Senada dengan Taufiq, Jalaluddin Rakhmat yang juga hadir sebagai pemateri menganggap ada kesalahan persepsi dalam memahami Tuhan.
“Dzikir tidak bisa dengan sendirinya menentramkan hati manusia. Kalau konsep yang dianut adalah Tuhan yang pemarah, keras, dan suka menghukum, dzikirnya bisa malah memicu kemarahan,” ungkap pria yang akrab dipanggil Kang Jalal dalam sesi tanya jawab.

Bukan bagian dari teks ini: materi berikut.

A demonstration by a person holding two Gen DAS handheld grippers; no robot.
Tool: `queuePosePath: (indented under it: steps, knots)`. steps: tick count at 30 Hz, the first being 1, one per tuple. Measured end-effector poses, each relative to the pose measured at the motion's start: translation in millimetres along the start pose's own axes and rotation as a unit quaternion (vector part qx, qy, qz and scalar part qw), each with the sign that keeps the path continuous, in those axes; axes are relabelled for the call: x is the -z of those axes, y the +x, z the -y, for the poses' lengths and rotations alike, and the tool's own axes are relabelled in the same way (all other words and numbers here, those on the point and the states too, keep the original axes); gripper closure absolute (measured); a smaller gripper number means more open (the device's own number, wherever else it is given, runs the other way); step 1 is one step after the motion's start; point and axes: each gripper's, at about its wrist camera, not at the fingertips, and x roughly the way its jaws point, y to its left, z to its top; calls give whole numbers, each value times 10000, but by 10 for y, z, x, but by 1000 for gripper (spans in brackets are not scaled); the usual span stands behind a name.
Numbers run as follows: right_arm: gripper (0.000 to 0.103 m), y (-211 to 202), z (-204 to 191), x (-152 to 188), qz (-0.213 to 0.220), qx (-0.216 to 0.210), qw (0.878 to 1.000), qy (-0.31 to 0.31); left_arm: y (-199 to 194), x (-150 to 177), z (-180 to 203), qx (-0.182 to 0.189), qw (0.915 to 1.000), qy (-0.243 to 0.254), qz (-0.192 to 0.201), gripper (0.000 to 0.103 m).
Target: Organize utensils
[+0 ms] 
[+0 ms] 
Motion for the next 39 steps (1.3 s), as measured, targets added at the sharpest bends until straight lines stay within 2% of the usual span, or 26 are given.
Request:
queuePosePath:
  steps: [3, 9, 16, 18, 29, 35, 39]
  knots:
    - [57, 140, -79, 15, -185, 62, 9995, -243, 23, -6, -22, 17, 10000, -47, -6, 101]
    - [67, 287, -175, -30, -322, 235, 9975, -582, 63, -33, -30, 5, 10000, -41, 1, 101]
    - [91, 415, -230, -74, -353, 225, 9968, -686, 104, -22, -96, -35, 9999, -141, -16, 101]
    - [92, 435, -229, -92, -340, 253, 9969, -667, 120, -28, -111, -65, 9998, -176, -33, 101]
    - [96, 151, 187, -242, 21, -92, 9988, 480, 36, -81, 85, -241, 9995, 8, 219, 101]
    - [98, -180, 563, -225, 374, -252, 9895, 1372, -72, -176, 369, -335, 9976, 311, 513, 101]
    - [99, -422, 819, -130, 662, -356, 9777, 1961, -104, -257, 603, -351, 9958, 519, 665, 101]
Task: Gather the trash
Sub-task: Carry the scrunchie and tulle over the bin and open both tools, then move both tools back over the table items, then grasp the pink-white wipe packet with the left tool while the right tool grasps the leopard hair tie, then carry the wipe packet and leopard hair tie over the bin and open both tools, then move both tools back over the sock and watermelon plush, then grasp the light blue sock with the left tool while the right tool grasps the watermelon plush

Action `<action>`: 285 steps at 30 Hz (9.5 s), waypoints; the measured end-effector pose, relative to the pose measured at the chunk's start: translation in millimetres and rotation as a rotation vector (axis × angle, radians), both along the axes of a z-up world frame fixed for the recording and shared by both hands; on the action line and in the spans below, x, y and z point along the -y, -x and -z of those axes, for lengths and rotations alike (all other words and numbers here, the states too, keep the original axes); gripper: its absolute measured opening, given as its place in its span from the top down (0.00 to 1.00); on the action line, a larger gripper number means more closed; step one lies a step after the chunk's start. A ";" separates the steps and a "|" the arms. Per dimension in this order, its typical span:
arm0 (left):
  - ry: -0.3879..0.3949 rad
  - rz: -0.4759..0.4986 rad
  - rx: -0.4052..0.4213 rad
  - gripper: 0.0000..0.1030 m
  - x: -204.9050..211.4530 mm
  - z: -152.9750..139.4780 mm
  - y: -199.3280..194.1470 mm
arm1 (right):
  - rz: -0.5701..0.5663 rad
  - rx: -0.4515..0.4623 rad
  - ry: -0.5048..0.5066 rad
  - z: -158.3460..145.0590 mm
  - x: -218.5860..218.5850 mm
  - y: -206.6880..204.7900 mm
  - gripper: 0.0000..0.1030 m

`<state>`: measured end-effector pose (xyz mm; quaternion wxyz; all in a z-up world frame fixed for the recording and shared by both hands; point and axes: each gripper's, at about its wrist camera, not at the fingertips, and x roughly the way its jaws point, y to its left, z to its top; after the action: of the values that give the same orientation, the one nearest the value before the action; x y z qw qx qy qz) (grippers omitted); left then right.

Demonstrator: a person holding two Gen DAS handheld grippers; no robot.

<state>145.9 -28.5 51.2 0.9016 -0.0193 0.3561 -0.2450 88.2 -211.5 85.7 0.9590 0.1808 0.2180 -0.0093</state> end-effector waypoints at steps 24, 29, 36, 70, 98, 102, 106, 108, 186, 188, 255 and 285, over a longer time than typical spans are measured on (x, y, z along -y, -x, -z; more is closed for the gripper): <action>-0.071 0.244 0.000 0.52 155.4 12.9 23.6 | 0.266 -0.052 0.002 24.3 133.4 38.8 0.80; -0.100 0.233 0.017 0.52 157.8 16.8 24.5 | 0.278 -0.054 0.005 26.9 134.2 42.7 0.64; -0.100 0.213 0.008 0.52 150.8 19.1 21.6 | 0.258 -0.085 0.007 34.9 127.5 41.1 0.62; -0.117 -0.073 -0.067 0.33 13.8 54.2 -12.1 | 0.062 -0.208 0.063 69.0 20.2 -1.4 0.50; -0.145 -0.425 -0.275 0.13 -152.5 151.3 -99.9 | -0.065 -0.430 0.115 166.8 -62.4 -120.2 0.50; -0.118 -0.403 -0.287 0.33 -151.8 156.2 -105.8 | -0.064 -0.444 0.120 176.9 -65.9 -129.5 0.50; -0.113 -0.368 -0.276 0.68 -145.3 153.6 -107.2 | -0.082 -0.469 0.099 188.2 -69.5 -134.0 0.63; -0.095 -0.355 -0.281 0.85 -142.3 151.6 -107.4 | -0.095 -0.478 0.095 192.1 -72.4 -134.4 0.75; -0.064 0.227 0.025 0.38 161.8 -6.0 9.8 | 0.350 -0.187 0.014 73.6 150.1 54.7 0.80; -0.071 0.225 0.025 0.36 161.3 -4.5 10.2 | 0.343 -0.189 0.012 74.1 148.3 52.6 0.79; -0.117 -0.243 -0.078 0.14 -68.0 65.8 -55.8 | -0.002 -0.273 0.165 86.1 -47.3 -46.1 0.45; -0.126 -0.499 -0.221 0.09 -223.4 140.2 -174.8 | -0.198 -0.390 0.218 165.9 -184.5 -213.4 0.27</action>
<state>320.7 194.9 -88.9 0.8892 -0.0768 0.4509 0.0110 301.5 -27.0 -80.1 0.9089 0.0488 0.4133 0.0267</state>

Seminar yang diadakan oleh mahasiswa Program Beasiswa Santri Berprestasi (PBSB) Jurusan Tasawuf Psikoterapi tersebut juga menghadirkan pakar tasawuf, M. Nur Samad Kamba. Menurut Samad radikalisme bisa diredam dengan tasawuf, karena tasawuf memelihara kondisi emosi dan spiritual. “Langkah pertama untuk menghilangkan radikalisme adalah menerima tasawuf,” paparnya.
Menyoal isu radikalisme di Indonesia, Samad menilai, Indonesia sedang berada dalam darurat radikalisme. Menurutnya, pemikiran radikal yang berkembang membuat orang menjadi anti terhadap tasawuf. “Sifat mereka sudah resisten terhadap tasawuf,” ujarnya.
Menyikapi isu mengenai gerakan radikal Negara Islam di Irak dan Suriah (ISIS), Kang Jalal menilainya sebagai kesalahan memahami agama. “ISIS itu pemahaman agamanya masih dangkal. Karena sebetulnya kehadiran agama kan rahmatan lil alamiin (rahmat bagi seluruh alam, Red-),” ungkapnya.
Ia juga menyayangkan kebijakan pemerintah yang hanya memblokir situs-situs radikal. “Pemblokiran tidak cukup. Apa lagi sekarang sudah dibuka kembali. Harusnya ada tindakan hukum atas konten-konten situsnya,” pungkasnya.